I’m throwing it out early.
Noted:
Tax deadbeat Ed Garner praised Mike Masterson’s column today as proving his point of the need for his proposed capital gains tax cut for the wealthy. It did not. It only illustrated the economic ignorance of the people pushing this soak the poor scheme. The story was that an Arkansas guy got rich when his bank was bought by an out-of-state company. He moved to a state with no capital gains tax to avoid the marginal 3 percent tax lick (4.6 state capital gains tax rate minus the value of the federal income tax deduction) he’d have had to pay on his millions. Did he invest that capital in a new business in another state? Did the purchase of a company built here create any added value (probably fewer branches and bank officers, if the empty Bank of America tower downtown with a trust department in St. Louis is any guide)? There’s a long list of Arkansas millionaires who fled to tax-free states to cash in on sale of Arkansas companies and who then moved back to lives of luxury on those millions in lower-cost Arkansas. The tax fugitives created no economic development here nor there, except, as I’ve said before, for their platoons of yard men, house servants, butlers, etc.

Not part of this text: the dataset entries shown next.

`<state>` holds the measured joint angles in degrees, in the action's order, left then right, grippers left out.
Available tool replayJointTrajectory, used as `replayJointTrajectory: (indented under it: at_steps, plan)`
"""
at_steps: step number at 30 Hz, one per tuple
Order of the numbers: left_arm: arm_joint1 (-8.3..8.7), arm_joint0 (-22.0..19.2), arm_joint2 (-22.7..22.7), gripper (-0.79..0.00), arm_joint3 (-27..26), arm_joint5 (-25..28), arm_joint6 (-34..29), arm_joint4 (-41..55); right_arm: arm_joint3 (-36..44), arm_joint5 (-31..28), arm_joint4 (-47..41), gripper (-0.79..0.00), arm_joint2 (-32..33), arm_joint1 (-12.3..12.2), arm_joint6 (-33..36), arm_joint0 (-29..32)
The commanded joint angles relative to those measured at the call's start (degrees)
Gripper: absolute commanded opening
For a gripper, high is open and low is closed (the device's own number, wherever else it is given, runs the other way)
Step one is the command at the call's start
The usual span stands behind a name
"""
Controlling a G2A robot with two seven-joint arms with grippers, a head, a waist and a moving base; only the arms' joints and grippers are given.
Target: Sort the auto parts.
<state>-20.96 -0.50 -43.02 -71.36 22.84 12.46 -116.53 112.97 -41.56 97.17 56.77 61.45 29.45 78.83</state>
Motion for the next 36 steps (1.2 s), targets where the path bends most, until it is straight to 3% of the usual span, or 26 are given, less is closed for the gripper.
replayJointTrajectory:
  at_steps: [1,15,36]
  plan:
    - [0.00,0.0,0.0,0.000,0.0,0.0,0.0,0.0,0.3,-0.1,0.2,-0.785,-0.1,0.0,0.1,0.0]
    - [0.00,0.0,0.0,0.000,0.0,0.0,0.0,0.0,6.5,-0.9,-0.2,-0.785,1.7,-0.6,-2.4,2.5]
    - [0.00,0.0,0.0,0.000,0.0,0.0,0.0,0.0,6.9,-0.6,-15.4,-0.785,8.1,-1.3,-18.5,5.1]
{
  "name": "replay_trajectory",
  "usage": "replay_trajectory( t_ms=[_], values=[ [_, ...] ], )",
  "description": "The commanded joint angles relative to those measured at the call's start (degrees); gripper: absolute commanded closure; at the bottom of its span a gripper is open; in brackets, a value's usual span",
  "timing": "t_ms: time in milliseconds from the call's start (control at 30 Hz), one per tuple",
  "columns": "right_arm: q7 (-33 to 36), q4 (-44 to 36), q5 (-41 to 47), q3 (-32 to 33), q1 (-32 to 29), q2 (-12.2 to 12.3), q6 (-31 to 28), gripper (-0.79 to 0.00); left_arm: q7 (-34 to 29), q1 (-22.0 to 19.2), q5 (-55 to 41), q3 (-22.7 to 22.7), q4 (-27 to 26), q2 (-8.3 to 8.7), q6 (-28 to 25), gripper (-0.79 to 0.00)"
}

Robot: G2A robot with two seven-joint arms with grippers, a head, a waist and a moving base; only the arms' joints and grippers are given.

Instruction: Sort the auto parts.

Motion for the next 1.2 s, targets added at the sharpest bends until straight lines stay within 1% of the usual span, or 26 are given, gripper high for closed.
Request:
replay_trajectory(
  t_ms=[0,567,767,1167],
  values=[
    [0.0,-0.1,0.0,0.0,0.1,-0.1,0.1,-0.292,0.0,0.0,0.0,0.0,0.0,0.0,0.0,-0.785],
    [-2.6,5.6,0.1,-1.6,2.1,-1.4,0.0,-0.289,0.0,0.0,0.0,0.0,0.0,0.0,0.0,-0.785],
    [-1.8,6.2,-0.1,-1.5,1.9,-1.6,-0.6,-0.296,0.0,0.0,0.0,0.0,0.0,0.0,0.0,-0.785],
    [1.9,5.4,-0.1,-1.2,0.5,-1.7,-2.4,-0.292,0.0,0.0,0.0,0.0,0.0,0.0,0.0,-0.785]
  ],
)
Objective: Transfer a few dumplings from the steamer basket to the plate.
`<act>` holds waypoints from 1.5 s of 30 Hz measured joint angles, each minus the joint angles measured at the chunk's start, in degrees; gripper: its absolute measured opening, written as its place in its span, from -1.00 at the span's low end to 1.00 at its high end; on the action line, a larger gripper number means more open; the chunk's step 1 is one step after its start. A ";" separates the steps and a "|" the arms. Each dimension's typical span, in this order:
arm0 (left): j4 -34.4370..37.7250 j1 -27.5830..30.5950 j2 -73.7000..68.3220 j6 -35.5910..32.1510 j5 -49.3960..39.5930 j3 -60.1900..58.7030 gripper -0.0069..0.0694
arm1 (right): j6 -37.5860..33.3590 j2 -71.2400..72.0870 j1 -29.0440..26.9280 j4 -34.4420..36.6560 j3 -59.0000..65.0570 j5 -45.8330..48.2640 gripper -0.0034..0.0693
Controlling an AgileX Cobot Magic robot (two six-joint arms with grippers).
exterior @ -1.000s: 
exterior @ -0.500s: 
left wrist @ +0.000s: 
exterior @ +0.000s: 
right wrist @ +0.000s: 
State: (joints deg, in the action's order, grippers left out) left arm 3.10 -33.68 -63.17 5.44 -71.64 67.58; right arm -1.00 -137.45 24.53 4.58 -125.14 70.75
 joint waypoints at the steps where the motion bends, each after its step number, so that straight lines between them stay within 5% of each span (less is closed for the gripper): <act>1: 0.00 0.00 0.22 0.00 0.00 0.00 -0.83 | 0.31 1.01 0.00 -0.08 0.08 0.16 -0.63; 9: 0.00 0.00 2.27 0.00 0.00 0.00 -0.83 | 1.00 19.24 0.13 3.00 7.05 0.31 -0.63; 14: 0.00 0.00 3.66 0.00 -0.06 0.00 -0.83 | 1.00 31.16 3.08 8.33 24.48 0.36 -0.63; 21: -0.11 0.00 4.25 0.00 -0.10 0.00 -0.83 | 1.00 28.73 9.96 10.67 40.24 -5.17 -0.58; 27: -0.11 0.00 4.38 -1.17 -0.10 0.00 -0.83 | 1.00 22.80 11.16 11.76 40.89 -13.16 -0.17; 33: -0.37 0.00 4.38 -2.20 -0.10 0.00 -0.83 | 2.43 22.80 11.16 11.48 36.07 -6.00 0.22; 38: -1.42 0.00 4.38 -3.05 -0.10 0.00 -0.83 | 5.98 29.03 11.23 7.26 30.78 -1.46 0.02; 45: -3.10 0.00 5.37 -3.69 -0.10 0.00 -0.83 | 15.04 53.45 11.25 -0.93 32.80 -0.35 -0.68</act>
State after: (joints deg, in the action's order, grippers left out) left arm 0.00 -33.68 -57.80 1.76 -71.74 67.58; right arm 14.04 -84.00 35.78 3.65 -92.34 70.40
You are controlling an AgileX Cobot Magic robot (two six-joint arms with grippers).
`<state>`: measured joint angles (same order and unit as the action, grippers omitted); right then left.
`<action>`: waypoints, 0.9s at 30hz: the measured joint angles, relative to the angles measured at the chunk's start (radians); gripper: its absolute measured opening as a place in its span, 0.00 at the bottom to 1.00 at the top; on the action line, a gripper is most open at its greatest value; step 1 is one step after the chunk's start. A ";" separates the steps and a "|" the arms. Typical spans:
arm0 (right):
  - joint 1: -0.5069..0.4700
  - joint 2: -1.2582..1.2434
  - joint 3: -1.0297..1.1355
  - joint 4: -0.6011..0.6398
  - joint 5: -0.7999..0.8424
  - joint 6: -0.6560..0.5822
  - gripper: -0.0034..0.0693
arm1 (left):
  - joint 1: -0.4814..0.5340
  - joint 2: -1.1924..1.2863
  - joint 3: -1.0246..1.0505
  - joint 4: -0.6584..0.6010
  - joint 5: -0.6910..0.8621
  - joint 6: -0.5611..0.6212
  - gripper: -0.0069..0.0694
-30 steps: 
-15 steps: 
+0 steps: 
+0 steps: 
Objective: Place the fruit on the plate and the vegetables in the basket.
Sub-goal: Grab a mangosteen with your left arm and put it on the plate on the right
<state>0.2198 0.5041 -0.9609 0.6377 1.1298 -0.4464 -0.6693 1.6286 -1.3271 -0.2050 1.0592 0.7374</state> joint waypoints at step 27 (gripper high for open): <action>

Buying stock in Arkansas — or starting a company in Arkansas — is not a guarantee of an increase in the value of the capital invested, as the Garners and Mastersons seem to believe. Thus, a future 3 percent marginal increase in that hoped-for profit isn’t much of a lure for capital investment. What draws capital investment are educated workers, raw materials, proximity to market and a welcoming climate (tax policy, since few corporations pay much anyway, is of only marginal importance). What makes a good climate? Good schools; handsome, livable cities; sound infrastructure; cultural offerings, and a responsive government (hard to maintain when it’s cash starved). Those who think we’ll prosper by making the rich richer at the expense of everything and everyone else need some schooling. You could look no farther than the business success story of Rep. Ed Garner, who’s dodged required state tax payments any number of times. What did it do for him?